Nilai tukar rupiah ditutup melemah di level Rp17.700 per dolar AS, dan tekanan itu langsung dirasakan pelaku usaha, terutama UMKM. Kenaikan kurs mendorong biaya bahan baku, baik lokal maupun impor, sehingga margin usaha ikut tergerus. Di tengah kondisi tersebut, pemerintah menyiapkan arah kebijakan jangka panjang untuk menjaga stabilitas ekonomi dan daya beli masyarakat.
Dalam Rapat Paripurna DPR RI pada Rabu, 20 Mei 2026, Presiden Prabowo Subianto menargetkan pertumbuhan ekonomi Indonesia berada pada kisaran 5,8 persen hingga 6,5 persen pada 2027. Pemerintah juga memproyeksikan nilai tukar rupiah berada di rentang Rp16.800 hingga Rp17.500 per dolar AS pada tahun yang sama. Target itu disebut membutuhkan strategi fiskal dan moneter yang prudent serta berkelanjutan.
Rupiah Melemah Tekan UMKM
Melemahnya rupiah menjadi sinyal yang tidak ringan bagi pelaku usaha kecil dan menengah. Saat kurs dolar naik, harga bahan baku ikut terdorong, terutama bagi usaha yang masih bergantung pada pasokan impor.
Dampak berantai kemudian muncul pada ongkos produksi, distribusi, hingga harga jual akhir. Kondisi ini membuat UMKM harus bergerak lebih hati-hati agar tetap mampu menjaga arus kas.
Tekanan tersebut juga terasa pada sektor tekstil dan fesyen yang memiliki kebutuhan bahan baku cukup besar. Dalam situasi seperti ini, pelaku usaha dituntut cepat membaca perubahan pasar agar tidak kehilangan pelanggan.
Target Ekonomi Pemerintah
Pemerintah menempatkan pertumbuhan ekonomi 2027 pada target yang cukup ambisius. Rentang 5,8 persen hingga 6,5 persen menunjukkan optimisme atas pemulihan dan penguatan fondasi ekonomi nasional.
Selain pertumbuhan, stabilitas nilai tukar rupiah juga menjadi fokus utama. Pemerintah memproyeksikan kurs berada di kisaran Rp16.800 hingga Rp17.500 per dolar AS pada 2027.
Presiden menegaskan pentingnya strategi fiskal dan moneter yang mampu menjaga kestabilan mata uang. Arah kebijakan tersebut diharapkan memberi kepastian bagi dunia usaha dan investor.

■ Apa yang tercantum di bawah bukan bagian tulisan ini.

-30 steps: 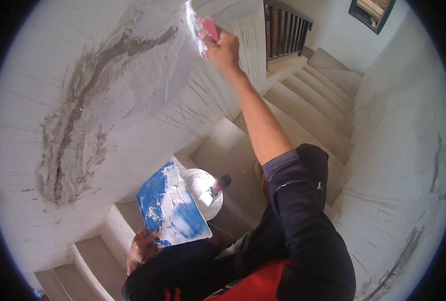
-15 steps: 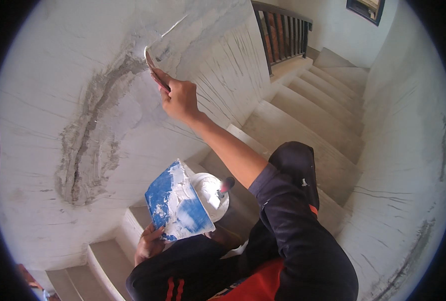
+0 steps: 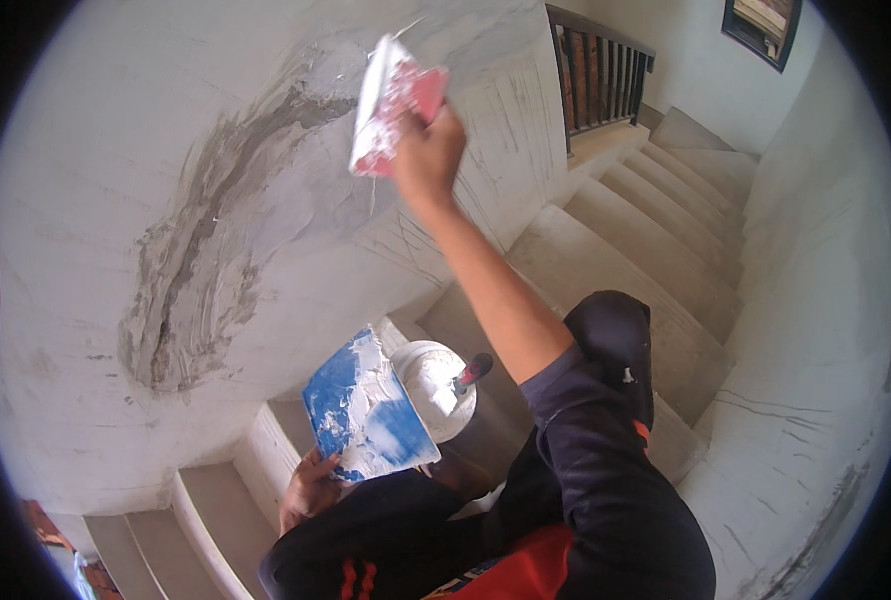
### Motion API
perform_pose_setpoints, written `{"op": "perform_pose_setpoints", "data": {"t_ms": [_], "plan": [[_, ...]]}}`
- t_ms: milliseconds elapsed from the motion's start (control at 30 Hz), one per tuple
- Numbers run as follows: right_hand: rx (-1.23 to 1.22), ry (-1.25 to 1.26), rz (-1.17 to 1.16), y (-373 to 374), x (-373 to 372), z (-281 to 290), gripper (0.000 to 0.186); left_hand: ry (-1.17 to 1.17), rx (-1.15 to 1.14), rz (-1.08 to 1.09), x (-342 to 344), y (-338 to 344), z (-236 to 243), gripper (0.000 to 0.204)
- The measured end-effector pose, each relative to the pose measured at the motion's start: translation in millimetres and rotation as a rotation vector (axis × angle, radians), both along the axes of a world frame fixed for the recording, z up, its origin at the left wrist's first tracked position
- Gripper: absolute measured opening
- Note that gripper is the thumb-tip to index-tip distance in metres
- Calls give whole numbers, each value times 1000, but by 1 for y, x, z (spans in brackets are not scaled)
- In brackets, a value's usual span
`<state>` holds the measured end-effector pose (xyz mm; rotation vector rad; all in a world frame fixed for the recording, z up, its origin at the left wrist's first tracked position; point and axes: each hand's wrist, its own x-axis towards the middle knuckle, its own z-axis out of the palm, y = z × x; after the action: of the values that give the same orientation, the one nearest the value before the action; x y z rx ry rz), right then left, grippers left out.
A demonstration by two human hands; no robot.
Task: The person is sitting on a staircase and applying white plaster to the wall using a trowel and a hawk. They repeatedly scoop plaster from a bucket, transfer it to the hawk, and smooth it onto the wall surface.
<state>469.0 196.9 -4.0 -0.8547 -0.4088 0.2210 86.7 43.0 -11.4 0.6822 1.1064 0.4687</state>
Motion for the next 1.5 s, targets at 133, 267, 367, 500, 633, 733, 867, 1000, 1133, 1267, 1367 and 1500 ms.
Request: {"op": "perform_pose_setpoints", "data": {"t_ms": [133, 267, 367, 500, 633, 733, 867, 1000, 1133, 1267, 1367, 1500], "plan": [[-132, 20, -194, 3, 75, -10, 18, -37, 6, 35, -5, -5, -3, 35], [-288, -44, -208, 8, 119, -6, 20, -39, -8, 17, -13, -2, -8, 35], [-352, -118, -156, 18, 114, -6, 21, -75, -10, 16, -17, -2, -14, 35], [-367, -332, -266, 21, 67, 0, 20, -48, -13, 49, -19, -2, -14, 36], [-345, -430, -149, 10, 26, 6, 19, -46, -6, 33, -21, -2, -15, 36], [-273, -467, -52, 2, -6, 2, 18, -38, -6, 16, -12, -1, -11, 36], [-163, -395, 80, -11, -36, -4, 20, -30, 6, 23, -18, -3, -14, 37], [-136, -312, 129, -12, -45, -19, 17, -10, 46, 35, -20, -7, -12, 37], [-138, -304, 142, -18, -52, -24, 16, 13, 90, 53, -23, -11, -15, 40], [-90, -288, 145, -26, -57, -24, 18, -2, 102, 59, -20, -13, -15, 40], [-133, -268, 112, -29, -54, -20, 21, -86, 67, 30, -26, -10, -18, 33], [-178, -314, -59, -30, -37, -14, 21, -59, 69, 39, -27, -8, -18, 32]]}}
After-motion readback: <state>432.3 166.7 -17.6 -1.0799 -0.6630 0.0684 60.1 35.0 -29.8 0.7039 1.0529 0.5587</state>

Strategi Bertahan Vanilla Hijab
Di tengah tekanan kurs, Vanilla Hijab memilih menyesuaikan harga secara bertahap. Perusahaan menilai langkah itu lebih aman daripada menaikkan harga secara drastis dan langsung memukul minat beli konsumen.
Atina, perwakilan perusahaan, menyebut kenaikan harga dilakukan dengan pertimbangan matang. Sebagai contoh, produk yang semula dibanderol Rp80.000 dapat naik menjadi Rp95.000 secara perlahan.
Langkah tersebut diambil agar usaha tetap bertahan tanpa kehilangan kepercayaan pasar. Namun, perusahaan mengakui keputusan itu tidak mudah karena daya saing di pasar fesyen sangat ketat.
Inovasi Jadi Kunci Adaptasi
Selain menyesuaikan harga, Vanilla Hijab juga menahan volume produksi agar tidak terlalu agresif. Strategi ini dipilih untuk membaca ulang daya beli konsumen dan menyesuaikan stok dengan permintaan pasar.
Perusahaan juga menambah nilai tambah pada produk agar konsumen merasa tetap mendapatkan manfaat. Salah satu pengembangan yang dilakukan adalah inovasi hijab tanpa pentul untuk memberi kenyamanan lebih.
Dengan kombinasi penyesuaian harga, kontrol produksi, dan inovasi produk, perusahaan berupaya menjaga keberlanjutan bisnis. Pola adaptasi seperti ini dinilai menjadi gambaran tantangan UMKM di tengah tekanan rupiah dan persaingan produk impor.